Netflix removes ‘Seaspiracy’ claim that 5-20 kilograms of fish are required to make a kilo of salmon

Aslak Berge

The streaming giant has to make cut in documentary. 

On Sunday, feed giant BioMar announced that “Netflix has forced Seaspiracy to remove its claim that 5-20 kilograms of fish is required to produce a kilo of salmon.”

The claim will be removed both from the website and in the film, BioMar wrote on its LinkedIn profile.

The Netflix production “Seaspiracy” has generated great engagement and become something of a viewer magnet hit. But it has also gained momentum after a long series of factual errors, unbalanced representation and presentation of extreme views fronted by activists such as Sea Shepard.

Defamation convictions
The main message from the film is that it is not possible to manage fisheries in a sustainable way, so eating the seafood must be halted completely.

The two sources fronting the crackdown on salmon farming in “Seaspiracy” include activist Don Staniford and the online betting millionaire Corin Smith. Staniford lost a defamation lawsuit against Cermaq Canada (former Mainstream) in 2013. 

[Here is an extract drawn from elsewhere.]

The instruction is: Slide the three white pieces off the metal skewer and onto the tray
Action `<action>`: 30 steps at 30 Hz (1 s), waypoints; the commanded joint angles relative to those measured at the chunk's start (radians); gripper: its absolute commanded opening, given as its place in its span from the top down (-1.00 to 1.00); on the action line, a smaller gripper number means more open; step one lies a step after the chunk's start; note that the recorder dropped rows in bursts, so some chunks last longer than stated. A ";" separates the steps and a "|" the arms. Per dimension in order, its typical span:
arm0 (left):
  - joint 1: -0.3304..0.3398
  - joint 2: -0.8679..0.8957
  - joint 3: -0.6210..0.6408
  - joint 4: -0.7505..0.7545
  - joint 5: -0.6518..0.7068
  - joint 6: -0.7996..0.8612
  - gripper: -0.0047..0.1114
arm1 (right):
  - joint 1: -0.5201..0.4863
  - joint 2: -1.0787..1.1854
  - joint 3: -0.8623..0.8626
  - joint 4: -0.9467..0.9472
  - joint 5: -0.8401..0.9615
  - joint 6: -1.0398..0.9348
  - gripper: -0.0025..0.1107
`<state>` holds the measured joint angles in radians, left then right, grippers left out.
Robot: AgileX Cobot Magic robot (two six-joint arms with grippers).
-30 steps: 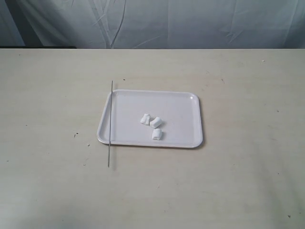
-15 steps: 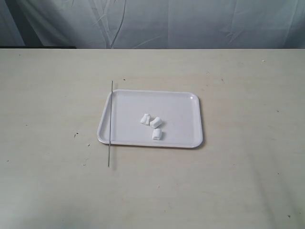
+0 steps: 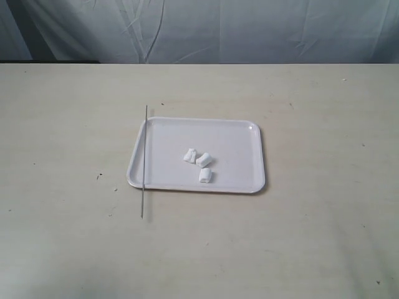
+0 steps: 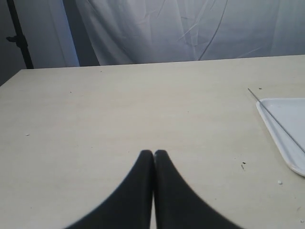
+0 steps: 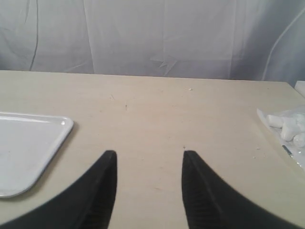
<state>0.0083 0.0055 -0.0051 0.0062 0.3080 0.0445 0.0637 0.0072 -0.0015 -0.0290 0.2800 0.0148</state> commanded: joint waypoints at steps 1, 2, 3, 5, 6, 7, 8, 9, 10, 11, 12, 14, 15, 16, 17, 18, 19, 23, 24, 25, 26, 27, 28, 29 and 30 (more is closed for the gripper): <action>0.001 -0.006 0.005 -0.006 -0.011 0.001 0.92 | -0.005 -0.007 0.001 -0.017 0.005 0.012 0.22; 0.001 -0.006 0.005 -0.006 -0.011 0.001 0.92 | -0.005 -0.007 0.001 -0.017 0.005 0.012 0.22; 0.001 -0.006 0.005 -0.006 -0.011 0.001 0.92 | -0.005 -0.007 0.001 -0.017 0.005 0.012 0.22; 0.001 -0.006 0.005 -0.006 -0.011 0.001 0.92 | -0.005 -0.007 0.001 -0.017 0.005 0.012 0.22; 0.001 -0.006 0.005 -0.006 -0.011 0.001 0.92 | -0.005 -0.007 0.001 -0.017 0.005 0.012 0.22; 0.001 -0.006 0.005 -0.006 -0.011 0.001 0.92 | -0.005 -0.007 0.001 -0.017 0.005 0.012 0.22; 0.001 -0.006 0.005 -0.006 -0.011 0.001 0.92 | -0.005 -0.007 0.001 -0.017 0.005 0.012 0.22; 0.001 -0.006 0.005 -0.006 -0.011 0.001 0.92 | -0.005 -0.007 0.001 -0.017 0.007 0.012 0.22; 0.001 -0.006 0.005 -0.006 -0.011 0.001 0.92 | -0.005 -0.007 0.001 -0.017 0.020 0.012 0.22; 0.001 -0.006 0.005 -0.006 -0.011 0.001 0.92 | -0.005 -0.007 0.001 -0.017 0.059 0.012 0.22; 0.001 -0.006 0.005 -0.006 -0.011 0.001 0.92 | -0.005 -0.007 0.001 -0.017 0.083 0.012 0.22; 0.001 -0.006 0.005 -0.006 -0.011 0.001 0.92 | -0.005 -0.007 0.001 -0.014 0.083 0.012 0.22; 0.001 -0.006 0.005 -0.006 -0.011 0.001 0.92 | -0.005 -0.007 0.001 -0.014 0.083 0.012 0.22; 0.001 -0.006 0.005 -0.006 -0.011 0.001 0.92 | -0.005 -0.007 0.001 -0.014 0.083 0.012 0.22; 0.001 -0.006 0.005 -0.006 -0.011 0.001 0.92 | -0.005 -0.007 0.001 -0.014 0.083 0.012 0.22; 0.001 -0.006 0.005 -0.006 -0.011 0.001 0.92 | -0.005 -0.007 0.001 -0.005 0.083 0.012 0.22; 0.001 -0.006 0.005 -0.006 -0.011 0.001 0.92 | -0.005 -0.007 0.001 -0.005 0.083 0.012 0.22; 0.001 -0.006 0.005 -0.006 -0.011 0.001 0.92 | -0.005 -0.007 0.001 -0.003 0.083 0.012 0.22; 0.001 -0.006 0.005 -0.006 -0.011 0.001 0.92 | -0.005 -0.007 0.001 -0.003 0.083 0.012 0.22; 0.001 -0.006 0.005 -0.006 -0.011 0.001 0.92 | -0.005 -0.007 0.001 -0.003 0.083 0.012 0.22; 0.001 -0.006 0.005 -0.006 -0.011 0.001 0.92 | -0.005 -0.007 0.001 -0.003 0.083 0.012 0.22; 0.001 -0.006 0.005 -0.006 -0.011 0.001 0.92 | -0.005 -0.007 0.001 -0.003 0.083 0.012 0.22; 0.001 -0.006 0.005 -0.006 -0.011 0.001 0.92 | -0.005 -0.007 0.001 -0.003 0.083 0.012 0.22; 0.001 -0.006 0.005 -0.006 -0.011 0.001 0.92 | -0.005 -0.007 0.001 -0.003 0.083 0.012 0.22; 0.001 -0.006 0.005 -0.006 -0.011 0.001 0.92 | -0.005 -0.007 0.001 -0.003 0.083 0.012 0.22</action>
<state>0.0083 0.0055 -0.0051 0.0062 0.3080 0.0445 0.0637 0.0072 -0.0015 -0.0321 0.3631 0.0230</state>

With Staniford as a guide, the film team went to one of Mowi’s fish farms in Scotland to film dead fish in a container. Based on this, Staniford said that salmon farming makes no sense.

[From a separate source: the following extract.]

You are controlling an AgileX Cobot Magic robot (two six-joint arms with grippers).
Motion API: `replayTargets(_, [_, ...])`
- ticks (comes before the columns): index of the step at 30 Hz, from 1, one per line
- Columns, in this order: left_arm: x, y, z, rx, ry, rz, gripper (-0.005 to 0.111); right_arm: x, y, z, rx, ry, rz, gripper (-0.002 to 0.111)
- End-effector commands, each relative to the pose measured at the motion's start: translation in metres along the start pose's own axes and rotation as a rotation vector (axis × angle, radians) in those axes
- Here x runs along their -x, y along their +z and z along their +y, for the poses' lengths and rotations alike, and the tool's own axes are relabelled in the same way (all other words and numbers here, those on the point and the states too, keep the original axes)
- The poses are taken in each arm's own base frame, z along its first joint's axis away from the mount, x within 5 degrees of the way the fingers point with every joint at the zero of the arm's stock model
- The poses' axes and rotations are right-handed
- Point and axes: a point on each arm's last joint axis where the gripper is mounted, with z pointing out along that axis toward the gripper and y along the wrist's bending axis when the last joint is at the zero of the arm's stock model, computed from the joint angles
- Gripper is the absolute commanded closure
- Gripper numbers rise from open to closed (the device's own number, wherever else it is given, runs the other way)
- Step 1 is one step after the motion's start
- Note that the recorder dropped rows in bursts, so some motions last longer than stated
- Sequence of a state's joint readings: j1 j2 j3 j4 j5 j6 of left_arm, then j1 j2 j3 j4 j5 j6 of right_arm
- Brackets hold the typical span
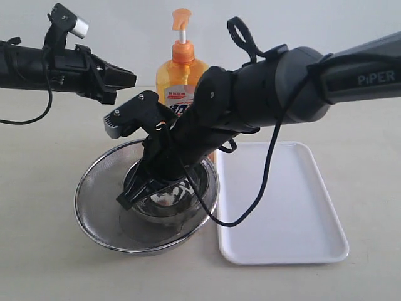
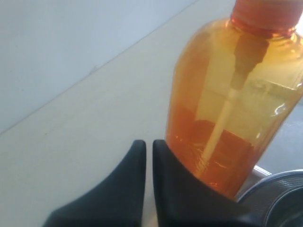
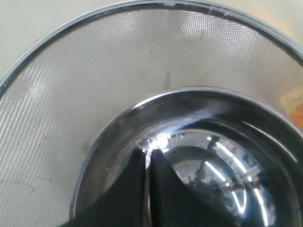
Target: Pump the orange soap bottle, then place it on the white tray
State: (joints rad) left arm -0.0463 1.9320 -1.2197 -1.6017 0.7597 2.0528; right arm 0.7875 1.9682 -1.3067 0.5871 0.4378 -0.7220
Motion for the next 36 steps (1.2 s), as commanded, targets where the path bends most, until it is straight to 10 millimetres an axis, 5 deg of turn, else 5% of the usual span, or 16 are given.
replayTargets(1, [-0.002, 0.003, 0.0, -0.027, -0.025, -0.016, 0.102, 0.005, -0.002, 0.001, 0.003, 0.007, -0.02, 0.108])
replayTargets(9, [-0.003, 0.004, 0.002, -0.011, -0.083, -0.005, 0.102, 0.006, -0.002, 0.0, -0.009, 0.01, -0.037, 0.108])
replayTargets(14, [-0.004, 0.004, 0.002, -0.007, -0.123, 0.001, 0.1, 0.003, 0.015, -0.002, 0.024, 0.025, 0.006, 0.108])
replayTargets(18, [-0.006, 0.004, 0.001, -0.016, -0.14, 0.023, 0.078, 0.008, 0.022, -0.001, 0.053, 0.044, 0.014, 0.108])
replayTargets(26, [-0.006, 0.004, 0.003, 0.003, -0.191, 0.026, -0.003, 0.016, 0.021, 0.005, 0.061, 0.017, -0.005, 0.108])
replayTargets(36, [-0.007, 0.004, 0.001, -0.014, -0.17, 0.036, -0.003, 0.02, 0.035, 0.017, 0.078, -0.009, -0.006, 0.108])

According to Mowi Scotland’s head of communications Ian Roberts, he was contacted by the filmmaker two years ago.

“A filmmaker called me two years ago to ask me to interview on camera at my workplace. Not unusual, and I typically say yes to most/all requests we get from media. The name he gave me did not produce an identity on Google. Because I could not confirm his identity, I declined the request,” Roberts wrote on LinkedIn.

“The name he gave me didn’t give me an identity on Google. As I could not confirm his identity, I declined the inquiry. I now know that the filmmaker was Ali Tabrizi, and the movie was Seaspiracy on Netflix,” he added.

“In the film, he says I “did not want to meet with him”. I never even knew who “him” was,” wrote Roberts.